(DATA EXCERPTS Opens)
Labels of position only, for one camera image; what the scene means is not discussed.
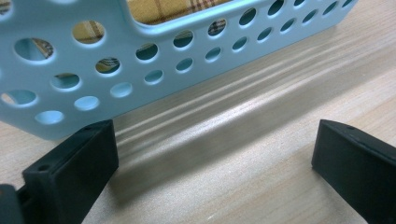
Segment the black object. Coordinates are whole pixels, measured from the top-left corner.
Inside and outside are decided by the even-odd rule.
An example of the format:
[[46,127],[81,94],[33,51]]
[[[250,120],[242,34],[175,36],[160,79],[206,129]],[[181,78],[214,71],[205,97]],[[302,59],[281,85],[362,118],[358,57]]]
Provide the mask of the black object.
[[321,120],[312,166],[369,223],[396,223],[396,148]]
[[17,192],[0,185],[0,223],[81,223],[118,166],[112,121],[87,126],[24,170]]

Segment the wood grain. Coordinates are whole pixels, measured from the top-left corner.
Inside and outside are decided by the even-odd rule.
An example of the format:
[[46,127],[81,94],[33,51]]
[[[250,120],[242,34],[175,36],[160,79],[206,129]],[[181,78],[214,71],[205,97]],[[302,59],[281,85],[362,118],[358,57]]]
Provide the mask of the wood grain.
[[[85,223],[365,223],[311,169],[320,119],[396,146],[396,2],[115,118],[120,169]],[[0,181],[59,142],[0,123]]]

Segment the basket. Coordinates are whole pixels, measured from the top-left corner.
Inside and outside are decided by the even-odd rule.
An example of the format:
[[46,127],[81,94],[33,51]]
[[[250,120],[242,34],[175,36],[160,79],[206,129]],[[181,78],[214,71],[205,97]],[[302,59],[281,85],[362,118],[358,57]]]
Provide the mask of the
(DATA EXCERPTS Closes)
» **DESCRIPTION OF THE TASK**
Without the pictures, copy out each entry exactly as it stands.

» **RESPONSE AREA**
Labels of position only, for one camera image; what the scene means is not discussed.
Segment the black object. Coordinates are whole pixels, measured from the top-left corner.
Inside and outside are decided by the even-odd rule.
An example of the format:
[[46,127],[81,94],[33,51]]
[[[250,120],[242,34],[175,36],[160,79],[206,129]],[[181,78],[214,71],[205,97]],[[302,59],[281,85],[362,118],[358,57]]]
Provide the mask of the black object.
[[321,120],[312,166],[369,223],[396,223],[396,148]]
[[17,192],[0,185],[0,223],[81,223],[118,166],[112,121],[87,126],[24,170]]

Segment the wood grain. Coordinates are whole pixels, measured from the top-left corner.
Inside and outside are decided by the even-odd rule.
An example of the format:
[[46,127],[81,94],[33,51]]
[[[250,120],[242,34],[175,36],[160,79],[206,129]],[[181,78],[214,71],[205,97]],[[302,59],[281,85],[362,118],[358,57]]]
Provide the mask of the wood grain.
[[[85,223],[365,223],[311,169],[320,119],[396,146],[396,2],[115,118],[120,169]],[[0,181],[59,142],[0,123]]]

Segment the basket. Coordinates are whole pixels, measured from the top-left corner.
Inside and outside are decided by the even-odd rule.
An example of the format:
[[46,127],[81,94],[33,51]]
[[[250,120],[242,34],[175,36],[160,79],[206,129]],[[181,78],[214,71],[205,97]],[[302,59],[281,85],[362,118],[358,57]]]
Provide the mask of the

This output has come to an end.